Quirky: Ivy farmhouse full of surprises
ADDRESS: 2610 Dick Woods Road
SIZE: 2,380 fin. sq. ft., 595 unfin.
YEAR BUILT: 1900
CURB APPEAL: 9 of 10
LISTED BY: Alice Nye Fitch, Montague Miller 951-7133
The "village of Ivy" must have been quite a place back in the day. Not to say it's not still quite charming, reminiscent of a little English hamlet... but with the zippy addition of Duner's! Houses in the area are equally eccentric.
For example, whoever built the "Ivy Depot" (which we toured a few months ago) created a rambling, eclectic place with an enormous studio/gym, a kitchen with a two-story-high ceiling, and a giant open bathroom at the top of the stairs.
The Ivyites who built this old farmhouse on Three Chop't or Tree Chopped (now Dick Woods) Road must have had similar proclivities. Among the house's many virtues, the most appealing is the charm of surprise.
From the road, the first impression is tidiness. The gardens, lovingly planned by the current owner, are abloom even in the waning days of summer. Rambler roses dot the split-rail fence in front, Japanese maples hover around an old fish pond, and a 120-year old lightning-struck oak stump surrounded by lavender, daylilies, and other perennials has become a leprechaun's dais.
Inside, the surprises multiply. The front door (moved from the side when the road configuration changed about 50 years ago) opens from the wide, columned front porch to a large entrance hall. But here the stairs, instead of rising at the right or left (or even center), face the door from the back of the hall. A small coat closet hides an unusual red and green stained-glass window, a twin of one upstairs. In the bay-windowed living room to the left, a coal-burning fireplace is surrounded by new bright red tiles, striking in their modernity.
The dining room between the kitchen and living room also has a fireplace, and woodwork on bookshelves on the opposite wall was detailed by a careful carpenter to match the mantel supports. The kitchen beyond opens to a new deck built around a huge maple tree, more evidence of the owner's devotion to her garden. Also on this level is a fully tiled new bathroom with impressionistic blue/green stained glass windows that must make taking a shower there seem like deep-sea diving.
Up the odd forward-facing stairs are three bedrooms and a sleeping porch, which could be another bedroom but for the absence of a closet. The full bath here is just a bath, not as witty as the one downstairs, but perfectly serviceable. Two of the bedrooms are joined by a door, a boon for a young family with a baby. Or a new owner might want to keep the current arrangement, using the back bedroom, with its ample storage, as a study/office. This floor (but not the first) has central air.

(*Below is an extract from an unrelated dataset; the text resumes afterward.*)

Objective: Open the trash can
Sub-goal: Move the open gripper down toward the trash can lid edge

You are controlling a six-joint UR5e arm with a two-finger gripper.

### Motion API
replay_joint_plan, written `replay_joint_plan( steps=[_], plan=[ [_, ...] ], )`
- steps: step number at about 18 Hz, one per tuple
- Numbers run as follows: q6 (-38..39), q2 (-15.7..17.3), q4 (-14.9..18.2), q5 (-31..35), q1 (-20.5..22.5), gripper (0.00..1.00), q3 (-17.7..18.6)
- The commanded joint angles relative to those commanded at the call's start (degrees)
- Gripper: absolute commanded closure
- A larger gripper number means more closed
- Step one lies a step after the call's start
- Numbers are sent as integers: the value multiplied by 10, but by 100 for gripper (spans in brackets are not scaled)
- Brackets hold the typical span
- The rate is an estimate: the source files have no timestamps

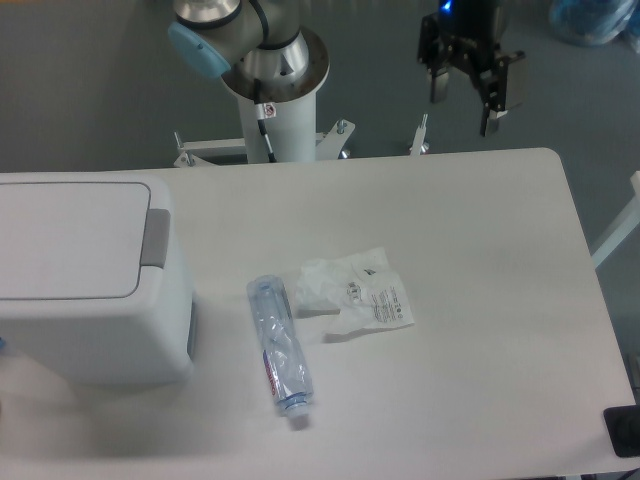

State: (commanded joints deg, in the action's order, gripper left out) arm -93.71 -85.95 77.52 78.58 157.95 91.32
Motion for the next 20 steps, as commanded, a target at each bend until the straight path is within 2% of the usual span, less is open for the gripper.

An understated recent efficiency addition in the back of the house, sloping down the hill toward Route 250 (the lot goes all the way to the road), could be a rental unit or quarters for a nanny for the above-mentioned new baby. Its metal roof matches the house roof, and its Hardiplank siding blends better than one might expect with the solid stucco of the house. There's a garage next to it, under the deck.
Well, you say, where's the quirky? Wait 'til you get to the basement! Down here is the furnace, kerosene-fired from a big tank just outside the door, which provides baseboard hot-water heat upstairs. Beside it is the water tank (many Ivy dwellers depend on wells) with a purifying system involving salt blocks. Beside the entry door is a long cement trough, puzzling– until the owner explains its use as a convenient cooler for summer watermelons. Where else are you going to find one of those?
The best thing about this house, however, is the current owners, who know its every nook and cranny, and who have made it uniquely their own, from the under-sea bathroom decor to the lush gardens. Alas, the owners do not convey. The buyer will have the heavy responsibility of filling their shoes and continuing the area's tradition of slightly off-beat charm.
Maybe the effort will help Ivy remain its quaint self for a little while longer, protected by its flower market and railroad trestle from the depredations of the monotonous subdivisions creeping up on every side.